Alternatively research more about https://github.com/fabien0102/ts-to-zod. If we can convert @types/aws-lambda to schemas, we might directly compare the schemas to find the differences.

Acknowledgment

Future readers

Please react with 👍 and your use case to help us understand customer demand.

dreamorosi commented 6 months ago

Copying this comment I have left under a PR since it's relevant to the conversation:


[...] I think we should agree & articulate our stance on this topic a bit better to avoid future confusion amongst us and towards customers.

The main point here, besides calling out potential discrepacies between us & the other library, is in my opinion to establish our strategy towards event types as a whole. This will then influence which actions we'll take now and in the future, as well as when discrepacies are detected.

Currently the @types/aws-lambda types are community maintained and manually authored. AWS events can change and the types can contain issues.

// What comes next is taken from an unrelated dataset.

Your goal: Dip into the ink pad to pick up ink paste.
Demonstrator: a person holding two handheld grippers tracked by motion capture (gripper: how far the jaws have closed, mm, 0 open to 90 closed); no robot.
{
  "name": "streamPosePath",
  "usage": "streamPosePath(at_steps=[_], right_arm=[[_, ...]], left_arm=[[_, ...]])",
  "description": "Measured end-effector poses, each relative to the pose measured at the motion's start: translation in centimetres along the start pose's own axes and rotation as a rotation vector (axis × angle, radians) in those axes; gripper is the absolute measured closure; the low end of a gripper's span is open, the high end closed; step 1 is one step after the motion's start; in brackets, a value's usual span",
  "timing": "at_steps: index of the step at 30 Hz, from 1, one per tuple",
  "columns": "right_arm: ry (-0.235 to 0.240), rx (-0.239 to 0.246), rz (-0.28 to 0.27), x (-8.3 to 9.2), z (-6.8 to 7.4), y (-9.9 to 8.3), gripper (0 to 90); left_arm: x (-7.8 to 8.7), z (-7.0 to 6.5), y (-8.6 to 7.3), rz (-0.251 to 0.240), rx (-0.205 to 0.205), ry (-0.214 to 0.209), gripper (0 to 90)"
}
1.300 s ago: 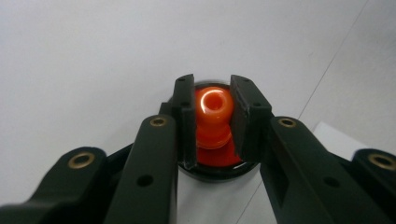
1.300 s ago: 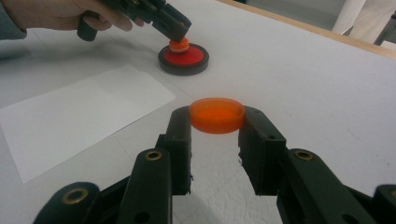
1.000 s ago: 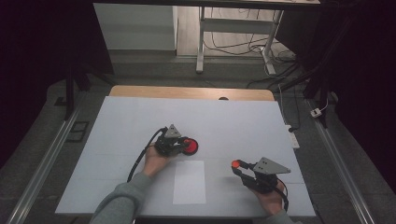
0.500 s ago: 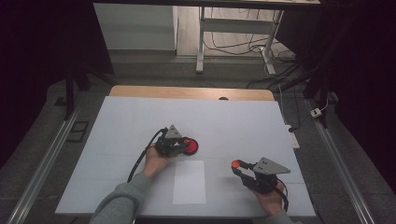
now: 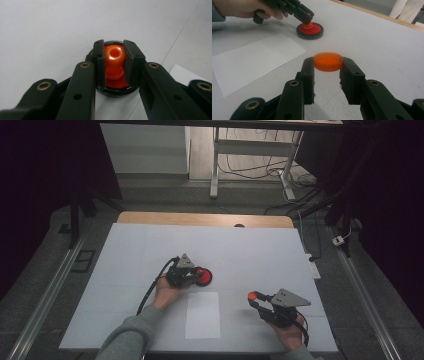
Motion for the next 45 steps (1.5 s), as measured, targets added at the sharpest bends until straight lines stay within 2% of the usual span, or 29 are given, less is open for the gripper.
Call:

While I agree with the sentiment of maintaining these types and our schemas (and in the future JSON schemas as well) up to date and aligned, I don't think this ultimately guarantees that the types/schemas are actually correct.

As a think big idea, we should at least consider the option of instead investing efforts in creating automations to periodically test against real AWS events to get the actual shapes of the events sent to Lambda. Based of those, we could then derive the schemas as well as the TypeScript types.

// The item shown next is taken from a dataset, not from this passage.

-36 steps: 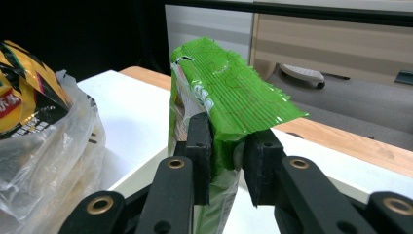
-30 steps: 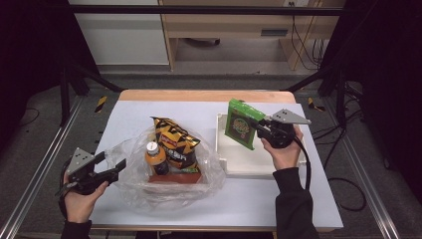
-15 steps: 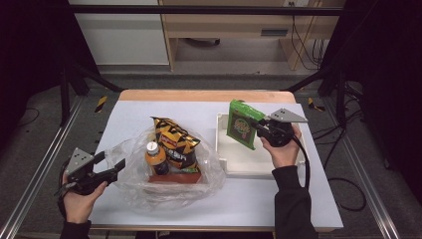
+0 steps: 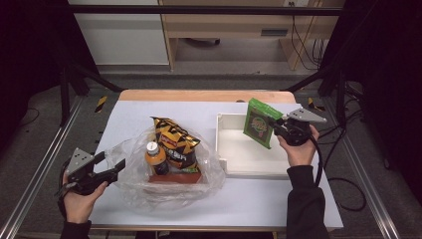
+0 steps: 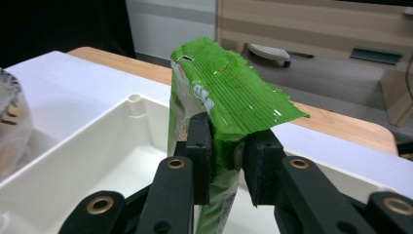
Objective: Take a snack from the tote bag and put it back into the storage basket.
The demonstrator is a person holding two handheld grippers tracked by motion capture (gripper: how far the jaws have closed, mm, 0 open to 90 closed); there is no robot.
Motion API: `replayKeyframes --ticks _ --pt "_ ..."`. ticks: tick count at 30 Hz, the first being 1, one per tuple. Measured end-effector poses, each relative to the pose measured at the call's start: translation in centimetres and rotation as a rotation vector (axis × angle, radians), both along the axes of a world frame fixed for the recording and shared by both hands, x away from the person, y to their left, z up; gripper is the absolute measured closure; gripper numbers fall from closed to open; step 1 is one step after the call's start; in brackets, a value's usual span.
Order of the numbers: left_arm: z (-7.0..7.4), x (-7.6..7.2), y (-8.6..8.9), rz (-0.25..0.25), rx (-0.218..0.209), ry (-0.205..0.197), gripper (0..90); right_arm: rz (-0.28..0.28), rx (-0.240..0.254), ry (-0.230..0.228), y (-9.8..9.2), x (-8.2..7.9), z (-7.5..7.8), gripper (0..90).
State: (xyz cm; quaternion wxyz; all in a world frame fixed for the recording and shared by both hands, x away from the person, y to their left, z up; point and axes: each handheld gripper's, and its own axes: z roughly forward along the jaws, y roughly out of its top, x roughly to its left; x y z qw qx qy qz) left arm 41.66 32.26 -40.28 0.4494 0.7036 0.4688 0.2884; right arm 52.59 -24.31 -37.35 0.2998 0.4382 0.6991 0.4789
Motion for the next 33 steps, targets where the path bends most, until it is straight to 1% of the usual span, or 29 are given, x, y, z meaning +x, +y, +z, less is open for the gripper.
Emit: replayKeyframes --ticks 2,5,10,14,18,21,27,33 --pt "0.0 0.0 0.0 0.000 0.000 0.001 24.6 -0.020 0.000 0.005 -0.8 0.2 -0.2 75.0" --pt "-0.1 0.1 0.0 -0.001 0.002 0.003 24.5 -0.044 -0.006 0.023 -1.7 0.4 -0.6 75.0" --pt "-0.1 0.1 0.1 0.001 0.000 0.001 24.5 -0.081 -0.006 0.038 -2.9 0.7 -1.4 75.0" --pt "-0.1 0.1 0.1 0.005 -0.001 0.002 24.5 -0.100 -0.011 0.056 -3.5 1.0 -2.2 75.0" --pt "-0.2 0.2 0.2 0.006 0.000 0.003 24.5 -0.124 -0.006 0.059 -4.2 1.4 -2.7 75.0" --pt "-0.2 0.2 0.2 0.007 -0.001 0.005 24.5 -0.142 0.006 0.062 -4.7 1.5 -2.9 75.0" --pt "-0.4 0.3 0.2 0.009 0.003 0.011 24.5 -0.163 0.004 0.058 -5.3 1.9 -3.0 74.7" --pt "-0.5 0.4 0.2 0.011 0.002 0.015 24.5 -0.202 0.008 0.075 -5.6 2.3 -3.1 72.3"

Once we detect drift (aka changes in the events), we could then propagate them to the appropriate destinations be it within the scope of Powertools or @types/aws-lambda.

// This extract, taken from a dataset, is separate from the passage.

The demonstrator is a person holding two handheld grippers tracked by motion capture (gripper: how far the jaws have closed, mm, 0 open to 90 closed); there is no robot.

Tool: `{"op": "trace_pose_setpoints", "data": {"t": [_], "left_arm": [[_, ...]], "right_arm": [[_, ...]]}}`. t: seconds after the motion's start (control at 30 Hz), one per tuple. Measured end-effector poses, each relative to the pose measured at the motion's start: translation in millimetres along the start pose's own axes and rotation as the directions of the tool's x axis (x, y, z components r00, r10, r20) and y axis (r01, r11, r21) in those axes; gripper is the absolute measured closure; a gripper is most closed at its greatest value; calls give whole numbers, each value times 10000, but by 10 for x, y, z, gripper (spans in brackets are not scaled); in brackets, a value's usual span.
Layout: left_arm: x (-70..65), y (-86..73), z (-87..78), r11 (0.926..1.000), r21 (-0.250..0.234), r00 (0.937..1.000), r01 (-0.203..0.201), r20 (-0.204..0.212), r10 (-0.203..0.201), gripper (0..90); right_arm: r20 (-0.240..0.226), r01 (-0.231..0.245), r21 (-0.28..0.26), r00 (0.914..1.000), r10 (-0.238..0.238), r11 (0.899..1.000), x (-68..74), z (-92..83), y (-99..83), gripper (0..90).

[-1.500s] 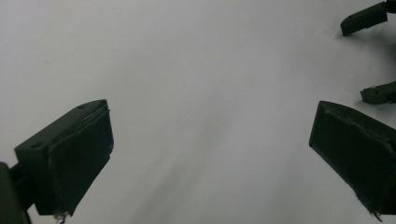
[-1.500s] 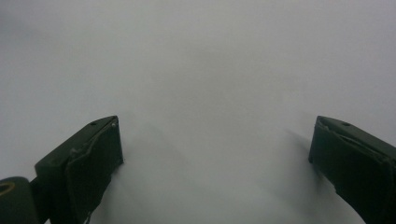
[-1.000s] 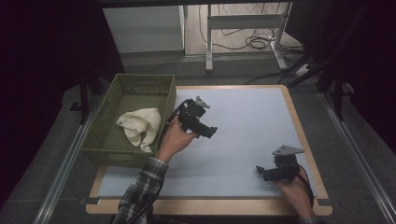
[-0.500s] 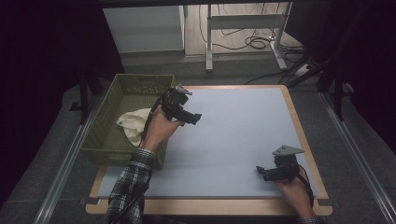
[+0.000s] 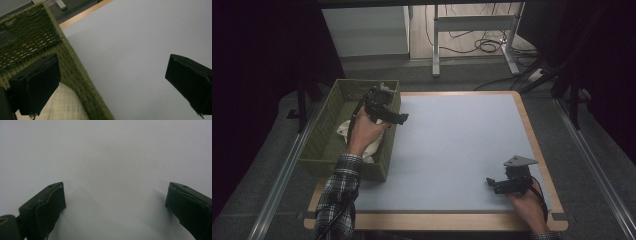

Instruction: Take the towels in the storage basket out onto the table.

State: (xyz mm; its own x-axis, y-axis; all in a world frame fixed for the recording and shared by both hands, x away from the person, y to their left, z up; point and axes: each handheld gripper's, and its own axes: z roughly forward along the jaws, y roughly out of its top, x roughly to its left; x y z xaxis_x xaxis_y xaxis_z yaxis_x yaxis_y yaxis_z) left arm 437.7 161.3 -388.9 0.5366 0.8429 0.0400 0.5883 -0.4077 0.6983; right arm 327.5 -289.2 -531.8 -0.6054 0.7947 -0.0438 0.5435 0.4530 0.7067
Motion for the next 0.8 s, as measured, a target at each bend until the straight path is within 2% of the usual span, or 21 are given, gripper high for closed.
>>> {"op": "trace_pose_setpoints", "data": {"t": [0.27,0.57,0.63,0.8], "left_arm": [[294,-140,-69,9985,28,9976,555,-412,-554,4],[546,-336,-3,9945,371,9932,983,-660,-957,3],[608,-385,15,9924,464,9915,1137,-682,-1104,3],[797,-529,84,9819,942,9840,1644,-843,-1566,6]], "right_arm": [[2,6,-2,10000,-6,10000,0,0,0,27],[3,3,-1,10000,-3,10000,0,0,0,27],[1,-7,5,10000,7,10000,1,0,0,27],[2,2,-2,10000,-2,10000,0,1,0,27]]}}
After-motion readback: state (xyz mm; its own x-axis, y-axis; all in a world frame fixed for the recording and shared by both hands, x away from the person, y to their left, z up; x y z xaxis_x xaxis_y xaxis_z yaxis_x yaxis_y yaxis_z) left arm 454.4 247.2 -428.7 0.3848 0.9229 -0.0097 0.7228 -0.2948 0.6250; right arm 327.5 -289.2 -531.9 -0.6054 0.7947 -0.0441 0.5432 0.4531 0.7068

I am not expecting the whole industry to move over our own types (i.e. @aws-lambda-powertools/events or @aws-lambda-powertools/types) but I would still aim at becoming the source of truth for these events/schemas/types.

The DefinitelyTyped repo (aka the one that hosts @types/* packages) already has precedents of depending on external type definition, one of them was added in the past 6 months to the @types/node types to support the fetch module. This module was originally implemented under undici and later incorporated into Node.js. The source still resides in the undici repo, so to add support for these types they started publishing type definitions for under undici-types that are now a direct depenencey pf the @types/node package (see here).

While it'll be a lot of work, I believe this would bring a lot of value to customers and eventually would help with establishing a single and authoritative source of truth for AWS events that today does not exist. Doing this would benefit not only Powertools TS or the Node.js community but also Powertools Python and the Python community as a whole via Pydantic. Additionally, it would open the door to future use cases like testing factories (#445), integrations with SAM or CDK, and similar.